Nel primo pomeriggio del 26 agosto 2010 un testimone, tornando dal lavoro, tra le 14 e le 14.20, alla guida della sua auto e arrivando vicino al campo sportivo di Avetrana, vide uscire veloce da una strada sulla sinistra la Opel Astra di Cosima Serrano, diretta verso il paese, seguita da un furgone blu.
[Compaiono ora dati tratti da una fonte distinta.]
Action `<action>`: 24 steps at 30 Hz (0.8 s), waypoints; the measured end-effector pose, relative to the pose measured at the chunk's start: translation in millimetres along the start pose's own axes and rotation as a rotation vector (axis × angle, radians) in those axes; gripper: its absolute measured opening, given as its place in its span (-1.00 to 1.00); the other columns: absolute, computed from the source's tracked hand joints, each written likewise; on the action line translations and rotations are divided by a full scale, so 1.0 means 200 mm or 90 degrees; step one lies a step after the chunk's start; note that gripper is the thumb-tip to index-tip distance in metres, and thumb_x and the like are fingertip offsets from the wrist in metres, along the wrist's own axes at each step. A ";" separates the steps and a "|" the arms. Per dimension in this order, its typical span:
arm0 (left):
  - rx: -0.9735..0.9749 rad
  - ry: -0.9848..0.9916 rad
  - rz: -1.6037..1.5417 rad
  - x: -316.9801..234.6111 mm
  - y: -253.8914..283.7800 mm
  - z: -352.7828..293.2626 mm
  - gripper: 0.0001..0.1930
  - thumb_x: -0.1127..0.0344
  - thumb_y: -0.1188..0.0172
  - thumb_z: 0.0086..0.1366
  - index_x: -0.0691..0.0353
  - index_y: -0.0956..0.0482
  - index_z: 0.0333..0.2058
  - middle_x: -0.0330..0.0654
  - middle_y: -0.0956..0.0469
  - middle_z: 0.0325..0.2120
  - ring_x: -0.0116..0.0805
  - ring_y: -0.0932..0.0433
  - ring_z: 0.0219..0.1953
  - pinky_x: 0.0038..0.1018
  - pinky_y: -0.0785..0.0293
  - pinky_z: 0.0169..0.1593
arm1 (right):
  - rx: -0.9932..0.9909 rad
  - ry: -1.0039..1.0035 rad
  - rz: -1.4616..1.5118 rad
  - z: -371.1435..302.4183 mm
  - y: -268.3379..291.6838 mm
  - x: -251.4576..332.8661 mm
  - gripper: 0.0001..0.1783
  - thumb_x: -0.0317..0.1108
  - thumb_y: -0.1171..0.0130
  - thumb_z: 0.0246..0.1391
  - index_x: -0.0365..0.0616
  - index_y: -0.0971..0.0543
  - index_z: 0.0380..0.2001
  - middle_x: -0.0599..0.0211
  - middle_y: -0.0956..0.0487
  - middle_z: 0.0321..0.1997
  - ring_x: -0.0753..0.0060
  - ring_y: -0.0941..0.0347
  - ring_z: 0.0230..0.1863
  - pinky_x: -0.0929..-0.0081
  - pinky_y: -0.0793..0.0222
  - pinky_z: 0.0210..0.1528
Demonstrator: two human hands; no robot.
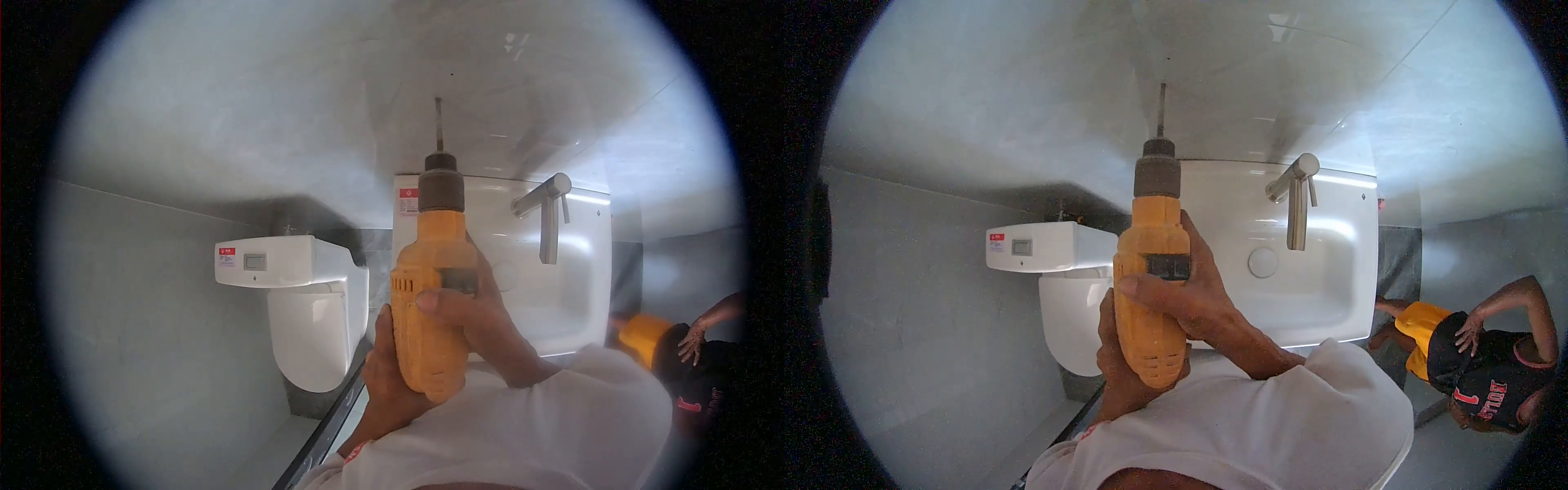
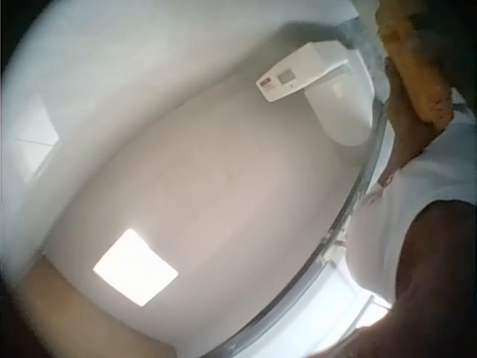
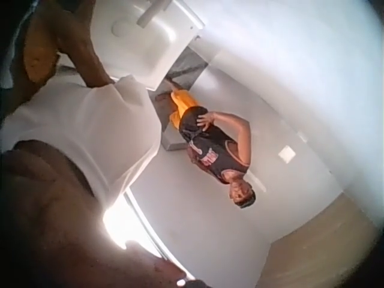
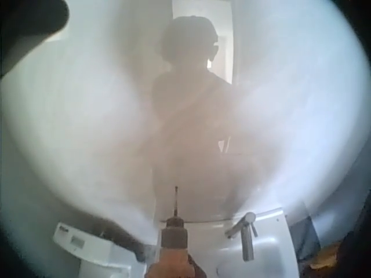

Il conducente dell’auto, secondo il teste, fece una manovra strana, tanto che lo stesso teste impreco’, mentre la Opel Astra si allontanava. E’ quanto ha dichiarato in aula, al processo dinanzi alla Corte di Assise per l’omicidio di Sarah Scazzi, lo stesso testimone, Donato Massari, padre di una ragazzina compagna di scuola di Sarah. Massari ha riferito anche che il 4 settembre 2010 Cosima Serrano e sua figlia Sabrina Misseri si recarono a casa sua e lui riconobbe nella loro Opel Astra la stessa auto vista il 26 agosto precedente, tanto che la moglie decise di fotografare la vettura. Le due donne chiesero di parlare con la figlia di Massari per sapere se fosse a conoscenza di qualcosa su Sarah, che era scomparsa. La deposizione del teste, citato dalla Procura, e’ legata, per l’accusa, al presunto sequestro di persona di Sarah da parte di Cosima e di sua figlia Sabrina Misseri il giorno del delitto. Dopo due-tre giorni dalla prima visita, Cosima – ha aggiunto il teste – torno’ a casa di Massari dicendo che si era recata dai carabinieri denunciando che un suo nipote aveva visto una persona con furgone bianco prendere Sarah, e chiedendo allo stesso Massari di dire agli investigatori che il furgone visto il 26 agosto era bianco e non blu. Dopo alcuni giorni Massari ricevette un’altra visita da Sabrina Misseri, sempre in relazione alla scomparsa di Sarah.